How to complete this task:
Reproduce the listing below exactly, minus its pictures.

%%

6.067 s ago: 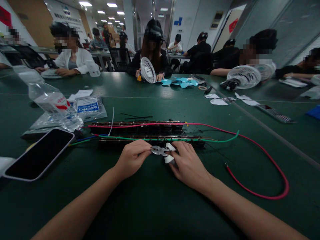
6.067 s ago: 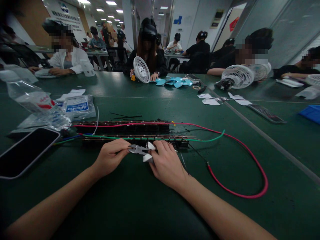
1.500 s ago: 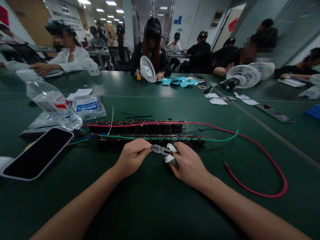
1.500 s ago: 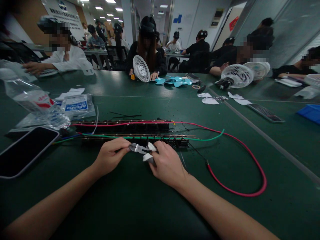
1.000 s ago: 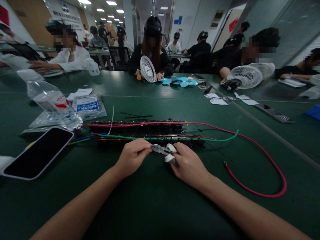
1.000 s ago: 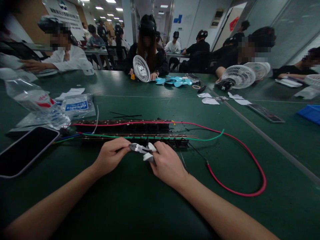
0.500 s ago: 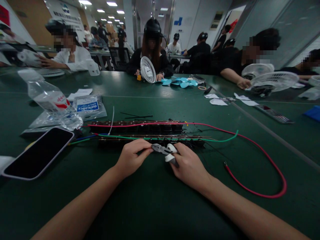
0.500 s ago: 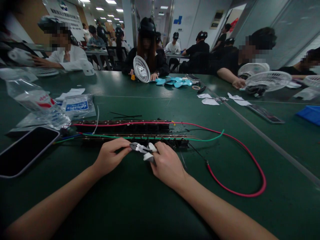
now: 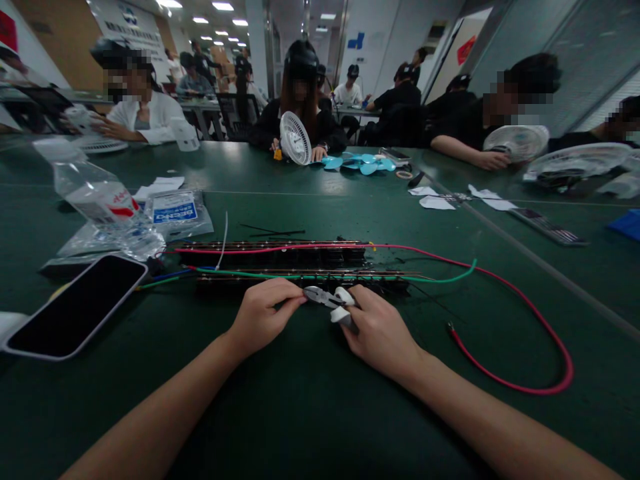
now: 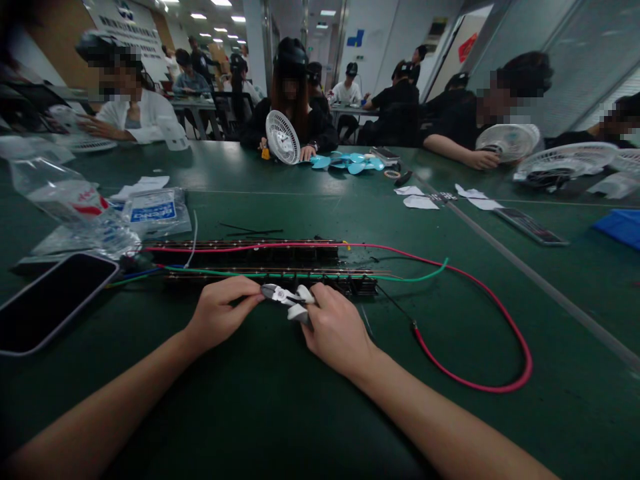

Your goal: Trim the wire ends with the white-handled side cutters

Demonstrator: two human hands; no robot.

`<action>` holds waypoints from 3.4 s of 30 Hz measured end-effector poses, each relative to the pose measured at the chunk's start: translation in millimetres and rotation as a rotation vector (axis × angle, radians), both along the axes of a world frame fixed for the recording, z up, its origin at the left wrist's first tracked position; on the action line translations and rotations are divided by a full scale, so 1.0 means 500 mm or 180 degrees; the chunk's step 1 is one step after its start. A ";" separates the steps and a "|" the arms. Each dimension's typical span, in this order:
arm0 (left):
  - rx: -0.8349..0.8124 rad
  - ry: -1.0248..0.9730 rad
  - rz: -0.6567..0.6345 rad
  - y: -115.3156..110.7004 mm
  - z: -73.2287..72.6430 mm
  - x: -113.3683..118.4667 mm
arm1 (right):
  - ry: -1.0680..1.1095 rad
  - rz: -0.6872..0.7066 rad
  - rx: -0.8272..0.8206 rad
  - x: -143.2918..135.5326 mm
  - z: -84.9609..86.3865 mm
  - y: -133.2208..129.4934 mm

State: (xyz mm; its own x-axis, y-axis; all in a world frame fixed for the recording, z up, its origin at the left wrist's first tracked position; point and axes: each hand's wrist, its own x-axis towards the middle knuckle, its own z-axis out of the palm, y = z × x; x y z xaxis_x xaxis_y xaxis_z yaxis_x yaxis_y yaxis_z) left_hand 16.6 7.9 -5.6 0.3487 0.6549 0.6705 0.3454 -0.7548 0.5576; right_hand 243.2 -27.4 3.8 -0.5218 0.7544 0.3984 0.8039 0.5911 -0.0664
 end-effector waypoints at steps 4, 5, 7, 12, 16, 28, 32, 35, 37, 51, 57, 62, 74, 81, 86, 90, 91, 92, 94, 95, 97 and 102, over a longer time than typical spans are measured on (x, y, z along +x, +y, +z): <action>-0.0036 -0.0018 0.0004 -0.001 0.002 0.000 | 0.0019 -0.0015 -0.0082 0.001 0.001 0.000; -0.0046 -0.0025 0.0009 -0.001 0.003 0.000 | 0.0024 -0.0008 -0.0105 0.000 0.002 0.000; -0.0070 -0.0056 -0.0006 -0.001 0.003 -0.001 | 0.0046 0.0013 -0.0147 0.000 0.004 0.001; -0.0155 -0.0218 -0.0023 0.000 0.007 -0.001 | 0.0136 0.0024 -0.0225 -0.003 0.010 0.000; -0.0215 -0.0276 -0.0040 0.000 0.009 -0.002 | 0.0187 0.0035 -0.0213 -0.003 0.012 -0.001; -0.0285 -0.0261 -0.0189 0.000 0.010 -0.001 | 0.0192 0.0116 -0.0233 -0.003 0.010 0.000; -0.0270 -0.0212 -0.0216 0.001 0.010 -0.002 | 0.0205 0.0109 -0.0195 -0.003 0.010 0.000; -0.0249 -0.0162 -0.0214 0.002 0.007 -0.003 | 0.0193 0.0118 -0.0206 -0.004 0.011 -0.001; -0.0239 -0.0168 -0.0210 0.004 0.006 -0.003 | 0.0181 0.0115 -0.0226 -0.004 0.011 -0.001; -0.0240 -0.0199 -0.0215 0.004 0.001 -0.004 | 0.0144 0.0074 -0.0210 -0.006 0.013 -0.002; -0.0235 -0.0170 -0.0192 0.003 0.001 -0.004 | 0.0170 0.0133 -0.0147 -0.005 0.011 -0.001; -0.0247 -0.0175 -0.0200 0.003 0.002 -0.004 | 0.0122 0.0105 -0.0150 -0.005 0.011 0.000; -0.0316 -0.0170 -0.0241 0.001 0.005 -0.003 | 0.0099 0.0082 -0.0137 -0.006 0.009 0.003; -0.0316 -0.0169 -0.0262 0.001 0.006 -0.001 | 0.0158 0.0081 -0.0128 -0.006 0.004 0.003; -0.0319 -0.0159 -0.0237 0.003 0.002 -0.002 | 0.0161 0.0092 -0.0099 -0.005 0.001 0.004; -0.0272 -0.0226 -0.0174 0.004 -0.002 -0.003 | 0.0113 0.0061 -0.0183 -0.006 0.006 0.003; -0.0267 -0.0232 -0.0168 0.004 -0.002 -0.003 | 0.0105 0.0047 -0.0200 -0.007 0.008 0.002; -0.0267 -0.0235 -0.0164 0.004 -0.003 -0.004 | 0.0095 0.0035 -0.0213 -0.007 0.009 0.002; -0.0266 -0.0230 -0.0144 0.003 -0.003 -0.004 | 0.0065 0.0021 -0.0229 -0.008 0.010 0.001; -0.0262 -0.0220 -0.0139 0.003 -0.003 -0.004 | 0.0052 0.0018 -0.0231 -0.008 0.010 0.001; -0.0250 -0.0201 -0.0141 0.003 -0.003 -0.004 | 0.0036 0.0012 -0.0228 -0.008 0.011 0.000; -0.0247 -0.0177 -0.0119 0.002 -0.001 -0.003 | 0.0006 0.0004 -0.0187 -0.009 0.012 0.000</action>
State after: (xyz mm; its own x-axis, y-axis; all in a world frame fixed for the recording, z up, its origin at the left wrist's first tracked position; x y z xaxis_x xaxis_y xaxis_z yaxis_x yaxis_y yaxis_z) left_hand 15.0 8.8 -6.1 0.3376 0.6928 0.6372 0.2846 -0.7204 0.6325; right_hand 238.5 -27.4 9.8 -0.5219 0.7759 0.3545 0.8030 0.5870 -0.1026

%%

Task response:
6.067 s ago: 
6.067 s ago: 
1.500 s ago: 
1.500 s ago: 
1.000 s ago: 
1.000 s ago: 
0.500 s ago: 
0.500 s ago: 
now: 
now: 

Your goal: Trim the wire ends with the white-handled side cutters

Demonstrator: two human hands; no robot.

`<action>` holds waypoints from 3.4 s of 30 Hz measured end-effector poses, each relative to the pose measured at the chunk's start: translation in millimetres and rotation as a rotation vector (axis × angle, radians), both along the axes of a world frame fixed for the recording, z up, its origin at the left wrist's first tracked position; on the action line translations and rotations are divided by a full scale, so 1.0 means 500 mm or 180 degrees; the chunk's step 1 is one step after its start. A ";" separates the steps and a "|" the arms. Each dimension's typical span, in this order:
arm0 (left):
  - rx: -0.8349..0.8124 rad
  - ry: -1.0248..0.9730 rad
  - rz: -0.6567..0.6345 rad
  - y: -115.3156..110.7004 mm
  - z: -73.2287..72.6430 mm
  - x: -113.3683..118.4667 mm
arm1 (right):
  - ry: -1.0680..1.1095 rad
  - rz: -0.6872..0.7066 rad
  - rx: -0.8272..0.8206 rad
  - x: -143.2918..135.5326 mm
  - z: -84.9609..86.3865 mm
  - y: -133.2208..129.4934 mm

State: (xyz mm; its own x-axis, y-axis; all in a world frame fixed for the recording, z up, its origin at the left wrist's first tracked position; point and axes: each hand's wrist, its own x-axis towards the middle knuckle, its own z-axis out of the palm, y = z × x; x y z xaxis_x xaxis_y xaxis_z yaxis_x yaxis_y yaxis_z) left_hand 16.6 7.9 -5.6 0.3487 0.6549 0.6705 0.3454 -0.7548 0.5576; right_hand 243.2 -27.4 3.8 -0.5218 0.7544 0.3984 0.8039 0.5911 -0.0664
 end-effector waypoints at steps 4, 5, 7, 12, 16, 28, 32, 35, 37, 51, 57, 62, 74, 81, 86, 90, 91, 92, 94, 95, 97 and 102, over a longer time than typical spans are measured on (x, y, z along +x, +y, +z): <action>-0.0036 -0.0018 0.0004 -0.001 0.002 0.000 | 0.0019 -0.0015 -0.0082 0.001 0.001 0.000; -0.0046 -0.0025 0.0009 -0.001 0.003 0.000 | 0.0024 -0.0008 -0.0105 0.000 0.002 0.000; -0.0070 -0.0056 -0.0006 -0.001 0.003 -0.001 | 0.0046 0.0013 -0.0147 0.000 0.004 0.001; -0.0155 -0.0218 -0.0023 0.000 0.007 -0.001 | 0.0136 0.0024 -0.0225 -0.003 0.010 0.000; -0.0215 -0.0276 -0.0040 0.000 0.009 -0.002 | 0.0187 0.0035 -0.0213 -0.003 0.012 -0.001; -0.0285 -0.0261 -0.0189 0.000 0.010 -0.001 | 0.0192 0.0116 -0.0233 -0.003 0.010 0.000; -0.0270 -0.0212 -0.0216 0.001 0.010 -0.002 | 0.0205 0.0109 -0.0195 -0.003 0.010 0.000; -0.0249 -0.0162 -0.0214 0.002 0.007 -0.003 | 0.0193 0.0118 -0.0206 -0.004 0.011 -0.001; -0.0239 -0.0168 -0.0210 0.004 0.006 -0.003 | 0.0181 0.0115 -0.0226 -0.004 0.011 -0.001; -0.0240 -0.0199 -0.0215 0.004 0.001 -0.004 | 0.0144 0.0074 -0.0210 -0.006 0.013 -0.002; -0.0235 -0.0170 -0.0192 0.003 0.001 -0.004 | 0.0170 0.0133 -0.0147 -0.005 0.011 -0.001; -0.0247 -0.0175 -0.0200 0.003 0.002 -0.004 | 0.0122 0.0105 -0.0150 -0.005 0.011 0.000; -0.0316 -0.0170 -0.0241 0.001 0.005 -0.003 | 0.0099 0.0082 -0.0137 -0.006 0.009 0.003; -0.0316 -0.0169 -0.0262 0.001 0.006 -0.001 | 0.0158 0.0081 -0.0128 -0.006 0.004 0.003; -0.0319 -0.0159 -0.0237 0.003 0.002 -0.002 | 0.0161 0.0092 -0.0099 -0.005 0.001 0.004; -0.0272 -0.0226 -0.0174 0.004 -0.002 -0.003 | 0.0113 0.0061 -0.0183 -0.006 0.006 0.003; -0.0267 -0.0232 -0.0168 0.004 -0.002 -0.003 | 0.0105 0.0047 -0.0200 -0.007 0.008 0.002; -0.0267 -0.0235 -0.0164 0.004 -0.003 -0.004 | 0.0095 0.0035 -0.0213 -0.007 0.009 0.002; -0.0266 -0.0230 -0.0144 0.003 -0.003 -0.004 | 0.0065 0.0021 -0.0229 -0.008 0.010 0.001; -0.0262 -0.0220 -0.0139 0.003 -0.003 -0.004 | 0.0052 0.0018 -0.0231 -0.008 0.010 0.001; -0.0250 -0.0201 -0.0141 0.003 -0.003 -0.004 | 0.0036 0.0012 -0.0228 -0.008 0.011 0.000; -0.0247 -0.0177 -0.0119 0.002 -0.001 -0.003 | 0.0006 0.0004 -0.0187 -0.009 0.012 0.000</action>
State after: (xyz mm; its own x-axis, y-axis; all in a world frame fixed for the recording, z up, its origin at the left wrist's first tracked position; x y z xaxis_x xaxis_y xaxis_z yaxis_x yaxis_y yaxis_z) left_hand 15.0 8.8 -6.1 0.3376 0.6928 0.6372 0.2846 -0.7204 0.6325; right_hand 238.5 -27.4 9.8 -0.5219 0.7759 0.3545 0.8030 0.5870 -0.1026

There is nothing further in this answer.